#### [DIRECTIONS FOR THIS TASK]
Scan the following data for lines with "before" and state how many there are, as a number only.

--- START ---

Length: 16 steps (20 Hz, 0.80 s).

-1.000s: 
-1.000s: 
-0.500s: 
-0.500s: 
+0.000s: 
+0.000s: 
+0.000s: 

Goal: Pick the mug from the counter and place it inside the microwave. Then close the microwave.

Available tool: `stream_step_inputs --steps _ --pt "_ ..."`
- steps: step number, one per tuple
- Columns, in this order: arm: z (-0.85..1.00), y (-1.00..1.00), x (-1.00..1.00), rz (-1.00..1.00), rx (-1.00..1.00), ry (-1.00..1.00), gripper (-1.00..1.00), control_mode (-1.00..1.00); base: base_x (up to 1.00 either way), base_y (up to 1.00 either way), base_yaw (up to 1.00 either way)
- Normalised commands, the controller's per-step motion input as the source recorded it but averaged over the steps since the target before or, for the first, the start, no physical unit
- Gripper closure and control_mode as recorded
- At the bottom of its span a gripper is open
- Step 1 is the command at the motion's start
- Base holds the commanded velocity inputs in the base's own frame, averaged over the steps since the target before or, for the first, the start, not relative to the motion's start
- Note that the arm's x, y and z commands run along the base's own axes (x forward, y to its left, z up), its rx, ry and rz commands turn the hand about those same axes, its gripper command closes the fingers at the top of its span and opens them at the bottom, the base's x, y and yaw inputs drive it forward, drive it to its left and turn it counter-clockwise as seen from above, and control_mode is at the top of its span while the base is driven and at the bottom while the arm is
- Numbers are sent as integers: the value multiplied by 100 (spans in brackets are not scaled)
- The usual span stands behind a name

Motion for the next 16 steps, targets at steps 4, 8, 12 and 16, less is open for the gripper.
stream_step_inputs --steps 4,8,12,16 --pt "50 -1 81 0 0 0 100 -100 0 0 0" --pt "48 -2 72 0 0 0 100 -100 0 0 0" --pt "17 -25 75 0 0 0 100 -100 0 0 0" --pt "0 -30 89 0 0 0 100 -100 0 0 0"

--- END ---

#### [PROBLEM SOLUTION]
2